What the task asks: Where does the string "left" occur in the entries below? Copy every line where it does.

Excerpts from a dataset:
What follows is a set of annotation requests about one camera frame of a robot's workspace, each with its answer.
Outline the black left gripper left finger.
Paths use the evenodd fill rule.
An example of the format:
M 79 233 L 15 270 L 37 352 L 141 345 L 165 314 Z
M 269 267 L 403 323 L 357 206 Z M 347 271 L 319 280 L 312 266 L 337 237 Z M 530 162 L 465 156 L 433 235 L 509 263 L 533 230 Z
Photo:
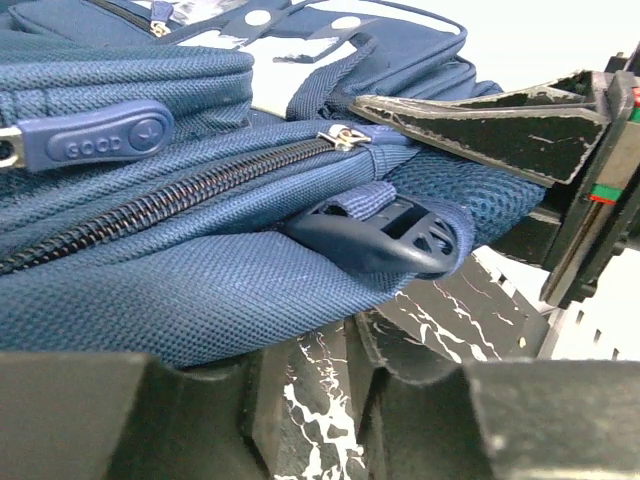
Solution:
M 4 479 L 262 479 L 239 424 L 246 366 L 140 354 L 1 356 Z

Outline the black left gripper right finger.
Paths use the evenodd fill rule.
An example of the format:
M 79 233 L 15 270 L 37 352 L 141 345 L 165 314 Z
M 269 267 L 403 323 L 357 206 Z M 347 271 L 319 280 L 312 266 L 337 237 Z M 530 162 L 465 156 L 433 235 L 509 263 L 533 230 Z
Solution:
M 367 312 L 359 441 L 372 479 L 635 479 L 639 366 L 460 364 Z

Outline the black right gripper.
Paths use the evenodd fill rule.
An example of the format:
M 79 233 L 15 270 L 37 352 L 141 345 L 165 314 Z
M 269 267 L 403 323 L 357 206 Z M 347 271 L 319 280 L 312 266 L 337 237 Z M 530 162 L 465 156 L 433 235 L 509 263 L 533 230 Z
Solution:
M 542 302 L 565 308 L 593 296 L 611 258 L 639 247 L 637 52 L 618 53 L 602 72 L 513 92 L 460 101 L 362 95 L 349 109 L 538 185 L 563 184 L 492 245 L 547 271 Z

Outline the navy blue student backpack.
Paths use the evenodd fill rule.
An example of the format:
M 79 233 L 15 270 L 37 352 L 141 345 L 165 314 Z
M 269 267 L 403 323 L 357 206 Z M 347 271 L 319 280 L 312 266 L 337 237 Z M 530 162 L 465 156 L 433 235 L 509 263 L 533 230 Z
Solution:
M 5 1 L 1 347 L 188 367 L 451 275 L 542 186 L 357 118 L 494 94 L 385 1 Z

Response area:
Outline the black left gripper left finger.
Outline the black left gripper right finger.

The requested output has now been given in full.